YeniSafak.com “ Türkiye'nin birikimi... ” Yazarlar

 
Ana Sayfa...
Gündem'den...
Politika'dan...
Ekonomiden...
Dünya'dan...
Kültür'den...
Yazarlar'dan
Spor'dan

  Arşivden Arama

  I Explorer Kullanıcıları, TIKLAYIN.

 

Rahibeler ve başörtülü kızlar

Hepsinin üzerine bir çarpı çizip nereye gidebiliriz hiç düşündünüz mü?
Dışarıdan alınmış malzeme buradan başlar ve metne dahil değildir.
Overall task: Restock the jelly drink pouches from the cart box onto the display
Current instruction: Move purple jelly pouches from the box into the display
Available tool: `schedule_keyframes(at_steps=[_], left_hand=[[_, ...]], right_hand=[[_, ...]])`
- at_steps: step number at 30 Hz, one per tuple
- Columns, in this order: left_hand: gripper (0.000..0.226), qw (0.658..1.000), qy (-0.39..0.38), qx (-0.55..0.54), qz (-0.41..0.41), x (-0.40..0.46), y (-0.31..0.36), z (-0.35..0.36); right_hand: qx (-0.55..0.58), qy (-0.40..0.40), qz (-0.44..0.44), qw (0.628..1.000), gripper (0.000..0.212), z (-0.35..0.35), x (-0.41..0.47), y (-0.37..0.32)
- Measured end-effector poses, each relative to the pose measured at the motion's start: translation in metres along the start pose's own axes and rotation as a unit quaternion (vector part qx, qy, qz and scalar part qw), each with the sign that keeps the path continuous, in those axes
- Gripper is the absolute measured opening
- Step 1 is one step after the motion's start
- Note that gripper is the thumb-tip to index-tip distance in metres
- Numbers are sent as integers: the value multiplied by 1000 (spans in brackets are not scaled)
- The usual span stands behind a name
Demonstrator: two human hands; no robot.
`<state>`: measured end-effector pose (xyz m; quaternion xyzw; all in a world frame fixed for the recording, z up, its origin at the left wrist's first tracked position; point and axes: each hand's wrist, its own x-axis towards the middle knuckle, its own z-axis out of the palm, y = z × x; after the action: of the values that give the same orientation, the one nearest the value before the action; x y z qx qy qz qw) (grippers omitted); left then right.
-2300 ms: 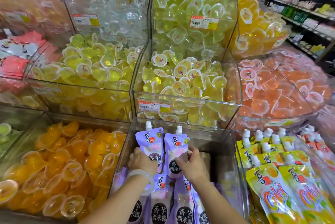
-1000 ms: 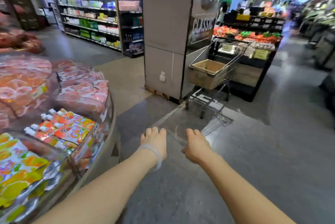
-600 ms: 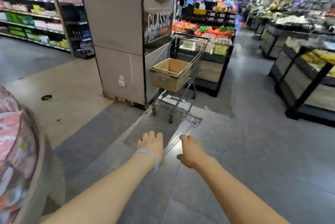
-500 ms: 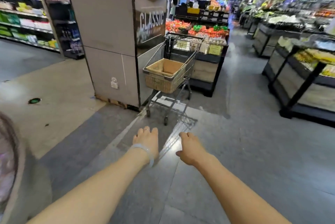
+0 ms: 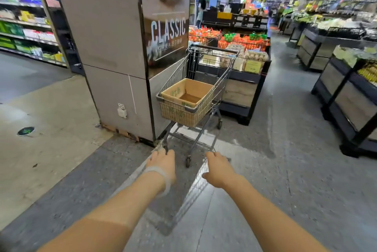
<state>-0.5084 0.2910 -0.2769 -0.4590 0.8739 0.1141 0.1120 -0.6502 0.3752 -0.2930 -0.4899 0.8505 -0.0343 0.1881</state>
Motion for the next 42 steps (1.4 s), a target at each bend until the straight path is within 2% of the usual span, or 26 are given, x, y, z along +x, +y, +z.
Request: schedule_keyframes(at_steps=[5,9,16,20,25,34,42], left_hand=[[63,999,21,-27,-28,96,1,-46],[64,999,-5,-29,-46,166,-10,-55],[66,999,-26,-23,-42,324,-41,-83],[64,999,-31,-16,-21,420,-57,-114],[64,1000,-20,-15,8,525,-65,-151],[62,996,-76,8,42,686,-47,-149],[66,995,-95,1,17,823,-44,-157]], right_hand=[[5,23,-21,1000,45,-55,107,7],[4,-21,-36,999,37,-58,186,-3],[3,-49,-46,998,55,-60,342,-28],[9,-45,-13,999,52,-85,431,-37],[26,-31,10,999,60,-116,522,-46],[37,-50,51,997,52,-128,676,-4],[66,-105,65,990,65,-128,808,28]])
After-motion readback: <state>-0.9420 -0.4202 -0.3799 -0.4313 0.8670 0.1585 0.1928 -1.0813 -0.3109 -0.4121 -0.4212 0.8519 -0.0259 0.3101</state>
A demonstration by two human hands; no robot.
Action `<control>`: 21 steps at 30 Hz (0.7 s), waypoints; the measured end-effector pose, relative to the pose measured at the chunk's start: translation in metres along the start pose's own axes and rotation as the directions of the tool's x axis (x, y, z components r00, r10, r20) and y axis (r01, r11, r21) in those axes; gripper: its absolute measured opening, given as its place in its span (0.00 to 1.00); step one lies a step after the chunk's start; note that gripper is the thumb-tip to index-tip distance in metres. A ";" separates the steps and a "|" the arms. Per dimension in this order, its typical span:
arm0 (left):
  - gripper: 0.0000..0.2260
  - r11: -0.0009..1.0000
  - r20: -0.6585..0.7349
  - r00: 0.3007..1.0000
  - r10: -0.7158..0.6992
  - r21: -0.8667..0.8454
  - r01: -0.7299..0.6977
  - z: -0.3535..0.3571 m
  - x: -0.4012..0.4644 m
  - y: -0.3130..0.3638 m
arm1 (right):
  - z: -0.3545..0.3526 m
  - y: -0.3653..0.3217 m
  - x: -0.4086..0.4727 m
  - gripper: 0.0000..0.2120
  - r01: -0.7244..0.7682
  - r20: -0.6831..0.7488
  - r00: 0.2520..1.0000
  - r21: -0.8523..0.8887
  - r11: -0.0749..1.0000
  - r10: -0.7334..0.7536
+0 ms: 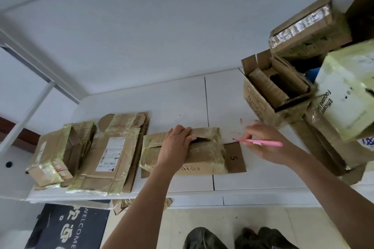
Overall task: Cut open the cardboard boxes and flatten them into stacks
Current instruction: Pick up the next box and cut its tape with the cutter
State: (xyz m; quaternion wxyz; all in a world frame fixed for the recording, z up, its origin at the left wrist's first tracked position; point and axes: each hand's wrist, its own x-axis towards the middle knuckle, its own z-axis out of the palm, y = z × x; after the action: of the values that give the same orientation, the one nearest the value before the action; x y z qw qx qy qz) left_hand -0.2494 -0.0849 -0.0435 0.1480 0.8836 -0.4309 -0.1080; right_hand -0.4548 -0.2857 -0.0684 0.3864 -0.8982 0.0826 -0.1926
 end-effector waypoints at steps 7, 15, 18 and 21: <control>0.20 0.997 0.096 0.993 0.074 -0.029 -0.072 -0.007 0.010 -0.001 | 0.008 -0.024 0.016 0.08 -0.035 -0.268 0.956 0.300 0.953 0.120; 0.35 0.944 -0.025 0.944 -0.329 -0.018 0.329 -0.016 -0.006 0.009 | 0.060 -0.029 0.017 0.06 -0.116 -0.253 0.947 0.301 0.946 0.197; 0.40 0.796 0.183 0.790 -0.586 -0.052 0.603 -0.039 -0.007 0.018 | 0.065 -0.029 0.011 0.05 -0.171 -0.226 0.942 0.318 0.933 0.250; 0.42 0.813 0.262 0.797 -0.544 -0.068 0.578 -0.044 -0.004 0.016 | 0.063 -0.035 0.011 0.03 -0.189 -0.181 0.940 0.430 0.883 0.290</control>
State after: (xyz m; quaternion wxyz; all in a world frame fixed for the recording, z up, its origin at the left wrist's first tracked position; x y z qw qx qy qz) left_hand -0.2496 -0.0833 0.0035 0.1217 0.9398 -0.1543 -0.2795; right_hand -0.4191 -0.2231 -0.0792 0.5726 -0.7508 0.1979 -0.2631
Hemen söyleyeyim: "Olsa olsa demokrasinin çöplüğüne."

Bir gazete (Yeni Asya), "Deprem Allah'ın takdiridir" dediği için DGM kararıyla kapatılabilir mi? (Bakınız 25 Ocak 2001 tarihli Akit'in haberi)

İnanan insana göre, her şey Allah'ın takdiridir.

Beni en çok şaşırtan olay, Türkiye'de, inançların münakaşa edilip, çürütülmeye çalışılması. Ve inançlarından ötürü şahısların cezalandırılması. Deprem Allah'ın takdiri değilse, Kandilli Rasathanesi Müdürü Ahmet Mete Işıkara'nın mı takdiri?

Dame de Sion

Bir rahibe okulu olan Notre Dame de Sion'da okudum. Başörtülü ve siyah kıyafetli rahibelerin ders verdiği bu Fransız Lisesi'nde, bir de kilise vardı. Hıristiyan arkadaşlar, orada dua ederlerdi. Bize, hiçbir şekilde dinî baskı yapılmadı. Sadece her sabah, genel ahlâkî değerler öğretilir, dürüst olmamız, yalan söylemememiz, büyüklere saygılı davranmamız için telkinde bulunulurdu. Derslerimizin yanı sıra, hal ve tavrımızdan dolayı ayrı bir değerlendirmeye tâbi tutulurduk. Ödüllendirilir veyahut ceza alırdık.

O tarihte, cumartesi günü de, öğlene kadar okul vardı. Ceza, cumartesi öğleden sonra iki saat herkesten fazla okulda kalmaktı. Bir sınıfta, hiçbir şey yapmadan, okumadan, yazmadan, konuşmadan öylece oturmak...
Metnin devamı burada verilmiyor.